Global and Regional Capital Mobilities in Sub-Saharan African Economies: Complement or Substitute?
Abstract
This study examines the complementarity or substitutability of regional capital mobility to global capital mobility within the Sub-Saharan African (SSA) economies. With a re-specified inter-temporal consumption framework, the savings-investment correlation of the Feldstein-Horioka (hereinafter FH) hypothesis was revisited for a panel of eighteen (18) countries. The period of investigation spanned the period 1995 – 2016 and a battery of conventional and extended cum robust estimations tests and techniques were employed. The long-run correlation of savings and investments were investigated with the use of robust Pedroni and Westlund Cointegration tests while the short-run dynamics was examined with the Panel ARDL-ECM technique.

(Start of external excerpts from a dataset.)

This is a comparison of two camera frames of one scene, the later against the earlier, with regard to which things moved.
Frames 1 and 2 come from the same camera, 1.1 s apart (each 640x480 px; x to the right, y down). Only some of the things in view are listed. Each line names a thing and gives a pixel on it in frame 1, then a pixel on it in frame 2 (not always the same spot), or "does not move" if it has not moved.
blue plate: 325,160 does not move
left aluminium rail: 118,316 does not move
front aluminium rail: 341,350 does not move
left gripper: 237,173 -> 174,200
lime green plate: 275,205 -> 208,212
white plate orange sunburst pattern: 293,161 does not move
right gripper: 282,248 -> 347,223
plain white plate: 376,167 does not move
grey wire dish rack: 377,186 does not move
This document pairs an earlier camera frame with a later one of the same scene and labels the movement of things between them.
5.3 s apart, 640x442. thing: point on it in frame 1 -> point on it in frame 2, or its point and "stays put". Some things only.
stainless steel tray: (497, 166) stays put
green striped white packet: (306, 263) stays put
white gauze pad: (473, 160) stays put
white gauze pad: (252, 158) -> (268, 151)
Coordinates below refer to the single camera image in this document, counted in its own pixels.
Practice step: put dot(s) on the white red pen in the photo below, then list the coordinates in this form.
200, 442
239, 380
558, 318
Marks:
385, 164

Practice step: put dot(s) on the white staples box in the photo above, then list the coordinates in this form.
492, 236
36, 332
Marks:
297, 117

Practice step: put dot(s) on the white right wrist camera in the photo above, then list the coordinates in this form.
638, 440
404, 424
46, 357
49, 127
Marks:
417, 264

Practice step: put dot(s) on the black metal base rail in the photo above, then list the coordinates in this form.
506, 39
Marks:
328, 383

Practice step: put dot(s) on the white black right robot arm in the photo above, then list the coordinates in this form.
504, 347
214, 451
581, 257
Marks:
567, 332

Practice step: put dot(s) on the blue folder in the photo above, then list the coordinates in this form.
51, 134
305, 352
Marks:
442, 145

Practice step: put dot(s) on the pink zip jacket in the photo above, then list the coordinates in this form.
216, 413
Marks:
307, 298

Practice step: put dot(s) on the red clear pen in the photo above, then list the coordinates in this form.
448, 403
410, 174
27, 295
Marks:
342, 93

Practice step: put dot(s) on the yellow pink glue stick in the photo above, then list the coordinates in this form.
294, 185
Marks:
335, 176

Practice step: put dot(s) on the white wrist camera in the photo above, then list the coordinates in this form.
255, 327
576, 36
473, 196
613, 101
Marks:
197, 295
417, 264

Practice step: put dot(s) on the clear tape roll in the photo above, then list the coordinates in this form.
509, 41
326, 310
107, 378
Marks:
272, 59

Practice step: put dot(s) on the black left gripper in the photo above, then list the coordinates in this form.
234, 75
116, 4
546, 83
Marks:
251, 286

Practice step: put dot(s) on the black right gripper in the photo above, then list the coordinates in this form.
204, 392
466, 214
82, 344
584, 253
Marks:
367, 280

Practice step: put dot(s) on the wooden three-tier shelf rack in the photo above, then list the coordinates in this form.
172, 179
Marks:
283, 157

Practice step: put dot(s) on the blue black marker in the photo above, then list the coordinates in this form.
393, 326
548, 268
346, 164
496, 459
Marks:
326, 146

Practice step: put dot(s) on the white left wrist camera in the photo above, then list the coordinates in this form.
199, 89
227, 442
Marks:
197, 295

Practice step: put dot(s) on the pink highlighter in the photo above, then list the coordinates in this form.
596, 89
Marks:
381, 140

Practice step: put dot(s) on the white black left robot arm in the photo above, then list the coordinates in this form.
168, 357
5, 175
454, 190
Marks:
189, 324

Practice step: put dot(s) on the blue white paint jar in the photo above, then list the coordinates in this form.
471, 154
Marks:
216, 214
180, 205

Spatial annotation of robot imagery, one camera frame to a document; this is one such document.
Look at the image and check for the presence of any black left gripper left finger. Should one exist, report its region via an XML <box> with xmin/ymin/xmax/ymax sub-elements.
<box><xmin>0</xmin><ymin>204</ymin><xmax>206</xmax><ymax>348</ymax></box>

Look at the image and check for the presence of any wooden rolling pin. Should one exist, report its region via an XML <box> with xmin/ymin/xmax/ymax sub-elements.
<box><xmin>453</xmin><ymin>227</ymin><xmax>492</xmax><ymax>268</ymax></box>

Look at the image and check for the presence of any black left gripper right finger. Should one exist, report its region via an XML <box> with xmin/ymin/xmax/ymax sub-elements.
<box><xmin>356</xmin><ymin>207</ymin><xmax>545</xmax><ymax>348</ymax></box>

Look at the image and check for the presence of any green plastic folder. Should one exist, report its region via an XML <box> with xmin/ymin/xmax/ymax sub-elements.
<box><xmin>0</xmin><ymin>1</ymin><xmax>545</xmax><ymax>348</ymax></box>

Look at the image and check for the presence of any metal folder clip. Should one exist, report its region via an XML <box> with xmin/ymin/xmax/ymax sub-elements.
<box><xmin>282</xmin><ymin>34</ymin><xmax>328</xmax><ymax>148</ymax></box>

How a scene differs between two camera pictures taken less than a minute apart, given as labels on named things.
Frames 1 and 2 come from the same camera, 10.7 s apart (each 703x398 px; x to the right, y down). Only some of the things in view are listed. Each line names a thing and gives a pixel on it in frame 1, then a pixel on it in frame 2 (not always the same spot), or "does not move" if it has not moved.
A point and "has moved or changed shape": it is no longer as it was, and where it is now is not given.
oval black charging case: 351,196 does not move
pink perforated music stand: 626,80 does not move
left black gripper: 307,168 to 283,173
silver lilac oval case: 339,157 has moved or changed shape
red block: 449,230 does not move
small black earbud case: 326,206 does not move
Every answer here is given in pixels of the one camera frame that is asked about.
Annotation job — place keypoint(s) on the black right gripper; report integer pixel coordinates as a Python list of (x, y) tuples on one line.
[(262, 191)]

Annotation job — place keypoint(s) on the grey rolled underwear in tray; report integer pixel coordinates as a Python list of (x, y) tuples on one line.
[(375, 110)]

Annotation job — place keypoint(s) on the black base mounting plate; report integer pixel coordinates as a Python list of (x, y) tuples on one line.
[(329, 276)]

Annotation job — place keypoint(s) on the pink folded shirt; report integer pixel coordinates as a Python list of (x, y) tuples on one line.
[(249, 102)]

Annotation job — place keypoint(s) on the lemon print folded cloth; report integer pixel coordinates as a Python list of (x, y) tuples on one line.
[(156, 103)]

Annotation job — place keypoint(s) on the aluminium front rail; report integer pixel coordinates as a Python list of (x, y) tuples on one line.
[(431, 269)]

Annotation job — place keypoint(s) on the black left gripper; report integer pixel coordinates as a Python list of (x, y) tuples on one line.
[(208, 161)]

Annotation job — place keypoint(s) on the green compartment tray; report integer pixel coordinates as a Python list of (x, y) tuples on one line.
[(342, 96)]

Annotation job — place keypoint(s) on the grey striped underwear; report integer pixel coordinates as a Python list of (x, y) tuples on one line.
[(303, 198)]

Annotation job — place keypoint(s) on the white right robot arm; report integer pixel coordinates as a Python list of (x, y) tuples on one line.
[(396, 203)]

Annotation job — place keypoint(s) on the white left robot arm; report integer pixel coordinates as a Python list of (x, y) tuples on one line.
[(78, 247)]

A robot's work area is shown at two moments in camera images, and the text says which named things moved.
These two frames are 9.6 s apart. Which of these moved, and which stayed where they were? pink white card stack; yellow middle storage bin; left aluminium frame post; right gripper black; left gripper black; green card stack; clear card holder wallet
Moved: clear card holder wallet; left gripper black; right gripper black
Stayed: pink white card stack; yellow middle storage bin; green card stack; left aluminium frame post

With a confirmation of the long-run co-movement among the variables, the results obtained suggest that domestic investments in SSA economies are significantly and substantially financed by global savings. This implies that global integration has increased in the sub-region and that the FH hypothesis is validated. More so, the complementarity of regional capital mobility in the sub-region was evident. In fact, these results were found robust to a barrage of panel estimations techniques employed. However, both the level of financial development and the legal/political guidelines on capital mobility were found negligible to the level of domestic investment in the sub-region.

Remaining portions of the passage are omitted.